Under this line are records; the part from the line containing "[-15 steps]" through the line containing "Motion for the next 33" should be repeated exactly. Please exclude pictures.

(Collected data)
__________
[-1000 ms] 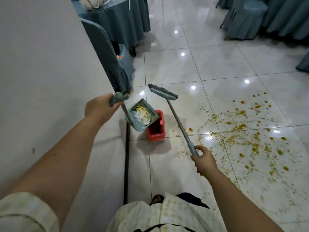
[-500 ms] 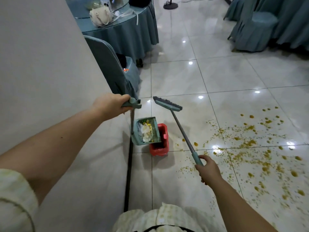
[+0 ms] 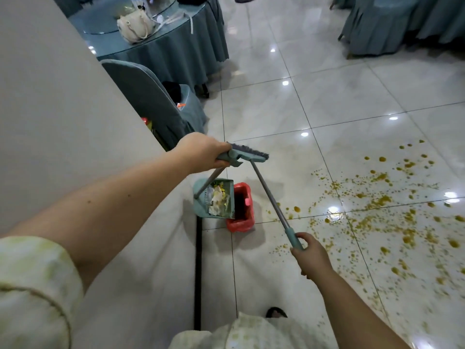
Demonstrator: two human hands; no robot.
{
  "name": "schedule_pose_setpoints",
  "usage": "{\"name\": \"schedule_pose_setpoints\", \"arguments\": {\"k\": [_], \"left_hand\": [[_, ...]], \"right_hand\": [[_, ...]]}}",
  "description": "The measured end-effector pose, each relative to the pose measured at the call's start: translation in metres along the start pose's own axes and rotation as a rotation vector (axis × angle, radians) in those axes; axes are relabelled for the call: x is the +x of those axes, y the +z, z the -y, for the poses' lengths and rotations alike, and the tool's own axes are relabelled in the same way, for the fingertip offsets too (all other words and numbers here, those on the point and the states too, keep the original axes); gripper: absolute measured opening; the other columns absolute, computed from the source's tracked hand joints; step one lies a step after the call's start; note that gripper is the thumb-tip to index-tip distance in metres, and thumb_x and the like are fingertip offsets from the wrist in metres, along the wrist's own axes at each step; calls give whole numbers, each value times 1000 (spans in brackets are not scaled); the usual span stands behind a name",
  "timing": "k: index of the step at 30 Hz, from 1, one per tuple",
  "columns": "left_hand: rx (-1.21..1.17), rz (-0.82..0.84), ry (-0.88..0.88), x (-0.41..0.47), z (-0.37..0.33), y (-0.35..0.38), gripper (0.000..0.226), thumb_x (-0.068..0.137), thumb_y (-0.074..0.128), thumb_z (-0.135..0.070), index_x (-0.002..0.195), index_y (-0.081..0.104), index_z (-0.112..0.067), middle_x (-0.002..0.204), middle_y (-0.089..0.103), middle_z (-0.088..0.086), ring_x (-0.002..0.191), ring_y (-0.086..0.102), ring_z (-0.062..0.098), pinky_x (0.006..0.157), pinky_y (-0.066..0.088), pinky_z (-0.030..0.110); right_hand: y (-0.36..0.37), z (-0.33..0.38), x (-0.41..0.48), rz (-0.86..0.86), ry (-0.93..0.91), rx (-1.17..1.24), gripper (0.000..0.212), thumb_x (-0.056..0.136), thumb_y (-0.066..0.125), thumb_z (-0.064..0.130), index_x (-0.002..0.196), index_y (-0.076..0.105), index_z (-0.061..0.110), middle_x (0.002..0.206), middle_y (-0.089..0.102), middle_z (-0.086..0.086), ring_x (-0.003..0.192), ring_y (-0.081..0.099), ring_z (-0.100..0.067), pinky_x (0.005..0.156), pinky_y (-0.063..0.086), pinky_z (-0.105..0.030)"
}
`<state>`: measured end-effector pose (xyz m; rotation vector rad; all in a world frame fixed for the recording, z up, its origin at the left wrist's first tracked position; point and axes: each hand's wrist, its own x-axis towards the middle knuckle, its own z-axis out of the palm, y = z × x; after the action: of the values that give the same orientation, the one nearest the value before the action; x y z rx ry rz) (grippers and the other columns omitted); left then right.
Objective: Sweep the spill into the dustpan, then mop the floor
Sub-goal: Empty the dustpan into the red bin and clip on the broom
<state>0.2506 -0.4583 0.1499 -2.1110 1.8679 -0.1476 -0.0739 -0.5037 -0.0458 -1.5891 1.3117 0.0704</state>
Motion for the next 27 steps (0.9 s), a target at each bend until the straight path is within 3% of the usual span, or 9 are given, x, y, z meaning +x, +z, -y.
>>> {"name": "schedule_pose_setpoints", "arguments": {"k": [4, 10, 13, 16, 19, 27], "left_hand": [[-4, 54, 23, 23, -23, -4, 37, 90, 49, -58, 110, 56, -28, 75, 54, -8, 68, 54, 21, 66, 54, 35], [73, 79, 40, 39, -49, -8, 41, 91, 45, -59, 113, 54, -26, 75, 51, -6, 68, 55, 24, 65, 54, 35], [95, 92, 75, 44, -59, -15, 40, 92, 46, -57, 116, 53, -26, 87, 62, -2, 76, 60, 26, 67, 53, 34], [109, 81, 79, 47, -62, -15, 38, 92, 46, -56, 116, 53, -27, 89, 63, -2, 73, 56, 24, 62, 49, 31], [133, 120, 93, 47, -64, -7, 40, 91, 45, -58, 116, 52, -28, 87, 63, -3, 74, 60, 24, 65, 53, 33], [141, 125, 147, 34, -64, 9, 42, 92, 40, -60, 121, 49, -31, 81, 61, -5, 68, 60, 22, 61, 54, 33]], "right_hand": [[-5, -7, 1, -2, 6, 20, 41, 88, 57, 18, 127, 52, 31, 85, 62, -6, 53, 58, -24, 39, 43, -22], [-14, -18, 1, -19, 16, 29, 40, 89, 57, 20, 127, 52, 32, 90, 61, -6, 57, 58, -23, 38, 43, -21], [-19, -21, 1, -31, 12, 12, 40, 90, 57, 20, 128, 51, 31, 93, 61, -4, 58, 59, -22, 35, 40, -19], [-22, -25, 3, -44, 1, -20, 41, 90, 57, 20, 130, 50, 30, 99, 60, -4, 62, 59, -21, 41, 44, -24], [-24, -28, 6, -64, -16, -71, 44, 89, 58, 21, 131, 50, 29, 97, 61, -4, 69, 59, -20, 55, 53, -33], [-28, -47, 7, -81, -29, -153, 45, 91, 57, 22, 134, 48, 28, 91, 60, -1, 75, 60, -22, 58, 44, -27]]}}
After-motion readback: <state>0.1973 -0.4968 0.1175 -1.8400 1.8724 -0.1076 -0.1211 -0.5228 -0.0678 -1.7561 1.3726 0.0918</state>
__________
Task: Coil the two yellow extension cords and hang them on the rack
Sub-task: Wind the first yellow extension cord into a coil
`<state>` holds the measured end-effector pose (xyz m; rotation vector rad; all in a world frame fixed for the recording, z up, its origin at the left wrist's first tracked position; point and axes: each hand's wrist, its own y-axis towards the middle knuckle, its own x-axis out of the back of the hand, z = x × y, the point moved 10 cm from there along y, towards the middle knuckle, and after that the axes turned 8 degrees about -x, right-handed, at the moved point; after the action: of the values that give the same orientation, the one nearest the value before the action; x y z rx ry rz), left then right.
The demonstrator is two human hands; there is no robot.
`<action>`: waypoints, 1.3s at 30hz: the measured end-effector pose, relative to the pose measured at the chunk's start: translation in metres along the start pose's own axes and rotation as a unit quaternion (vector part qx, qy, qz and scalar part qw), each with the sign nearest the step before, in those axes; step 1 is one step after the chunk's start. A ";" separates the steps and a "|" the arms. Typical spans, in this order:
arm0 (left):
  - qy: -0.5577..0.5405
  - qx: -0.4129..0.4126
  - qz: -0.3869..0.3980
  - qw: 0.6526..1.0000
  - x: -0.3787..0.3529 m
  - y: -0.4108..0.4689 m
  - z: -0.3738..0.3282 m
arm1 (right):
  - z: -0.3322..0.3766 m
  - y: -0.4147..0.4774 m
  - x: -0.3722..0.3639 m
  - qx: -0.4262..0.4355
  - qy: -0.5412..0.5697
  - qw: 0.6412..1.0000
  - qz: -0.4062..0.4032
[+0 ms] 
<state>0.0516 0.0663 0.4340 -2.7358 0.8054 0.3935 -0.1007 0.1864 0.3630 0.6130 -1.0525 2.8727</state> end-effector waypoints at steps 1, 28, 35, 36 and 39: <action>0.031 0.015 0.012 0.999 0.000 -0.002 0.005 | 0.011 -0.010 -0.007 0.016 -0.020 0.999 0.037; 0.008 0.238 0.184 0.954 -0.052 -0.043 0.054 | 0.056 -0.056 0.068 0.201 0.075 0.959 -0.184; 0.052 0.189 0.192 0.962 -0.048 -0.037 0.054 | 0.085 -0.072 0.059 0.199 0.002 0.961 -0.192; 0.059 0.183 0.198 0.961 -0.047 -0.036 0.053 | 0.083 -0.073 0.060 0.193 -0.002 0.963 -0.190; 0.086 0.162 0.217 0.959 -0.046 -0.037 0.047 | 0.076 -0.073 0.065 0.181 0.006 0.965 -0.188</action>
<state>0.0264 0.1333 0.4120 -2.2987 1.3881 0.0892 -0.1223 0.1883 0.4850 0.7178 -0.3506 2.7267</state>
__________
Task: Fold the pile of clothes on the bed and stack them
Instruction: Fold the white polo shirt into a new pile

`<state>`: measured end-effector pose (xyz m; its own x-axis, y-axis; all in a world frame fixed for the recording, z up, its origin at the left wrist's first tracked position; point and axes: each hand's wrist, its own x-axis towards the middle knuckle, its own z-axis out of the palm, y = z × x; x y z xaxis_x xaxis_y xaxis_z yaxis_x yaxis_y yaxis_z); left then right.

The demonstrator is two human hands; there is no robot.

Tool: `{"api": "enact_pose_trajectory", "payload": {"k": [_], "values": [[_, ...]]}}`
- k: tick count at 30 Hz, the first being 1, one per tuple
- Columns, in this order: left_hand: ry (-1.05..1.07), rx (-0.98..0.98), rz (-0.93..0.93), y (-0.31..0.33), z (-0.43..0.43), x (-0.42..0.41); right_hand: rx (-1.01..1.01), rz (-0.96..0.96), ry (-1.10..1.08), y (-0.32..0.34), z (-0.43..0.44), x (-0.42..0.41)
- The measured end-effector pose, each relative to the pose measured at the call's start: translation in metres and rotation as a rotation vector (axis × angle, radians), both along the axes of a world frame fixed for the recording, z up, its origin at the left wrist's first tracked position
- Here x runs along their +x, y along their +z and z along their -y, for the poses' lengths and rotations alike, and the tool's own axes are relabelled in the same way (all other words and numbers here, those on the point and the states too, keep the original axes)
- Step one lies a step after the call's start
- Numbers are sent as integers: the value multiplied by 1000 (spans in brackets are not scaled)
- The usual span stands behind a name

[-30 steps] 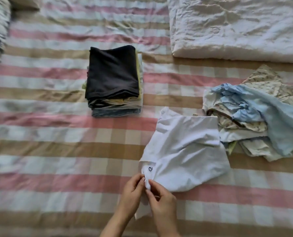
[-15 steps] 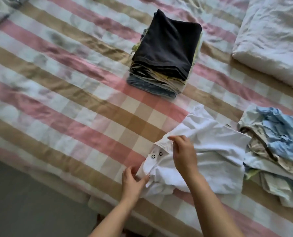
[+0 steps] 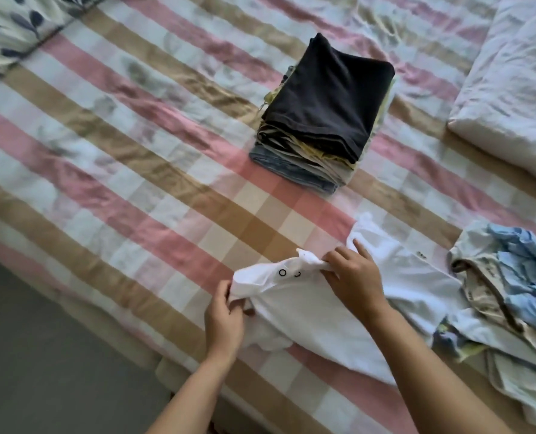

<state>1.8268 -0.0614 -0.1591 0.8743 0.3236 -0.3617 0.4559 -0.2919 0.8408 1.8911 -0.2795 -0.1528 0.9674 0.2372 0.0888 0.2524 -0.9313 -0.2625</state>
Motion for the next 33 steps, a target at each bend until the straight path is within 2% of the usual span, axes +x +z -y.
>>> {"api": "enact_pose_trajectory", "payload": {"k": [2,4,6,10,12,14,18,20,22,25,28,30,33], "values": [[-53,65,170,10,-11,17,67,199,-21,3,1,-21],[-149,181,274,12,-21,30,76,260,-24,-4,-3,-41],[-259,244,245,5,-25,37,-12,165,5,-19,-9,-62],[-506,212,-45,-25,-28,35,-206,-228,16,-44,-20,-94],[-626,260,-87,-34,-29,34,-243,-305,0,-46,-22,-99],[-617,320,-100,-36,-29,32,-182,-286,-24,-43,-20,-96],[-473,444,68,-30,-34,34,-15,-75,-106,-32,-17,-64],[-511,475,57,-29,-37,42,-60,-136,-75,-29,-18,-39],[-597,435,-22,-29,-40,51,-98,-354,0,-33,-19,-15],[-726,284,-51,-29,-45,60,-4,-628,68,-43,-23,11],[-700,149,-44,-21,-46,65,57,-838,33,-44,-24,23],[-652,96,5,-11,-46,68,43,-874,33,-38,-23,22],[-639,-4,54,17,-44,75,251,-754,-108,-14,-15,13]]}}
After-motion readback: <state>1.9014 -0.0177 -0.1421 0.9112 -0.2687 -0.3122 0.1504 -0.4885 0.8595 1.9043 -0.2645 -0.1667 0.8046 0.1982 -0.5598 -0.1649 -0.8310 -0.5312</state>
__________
■ **Solution to this problem**
[-15 steps] 
[+0 steps] 

<state>1.8268 -0.0614 -0.1591 0.8743 0.3236 -0.3617 0.4559 -0.2919 0.8408 1.8911 -0.2795 -0.1528 0.9674 0.2372 0.0888 0.2524 -0.9313 -0.2625</state>
Motion for the next 33 steps, a target at each bend until the straight path is within 2% of the usual span, axes +x +z -y.

This concludes the answer to the exercise.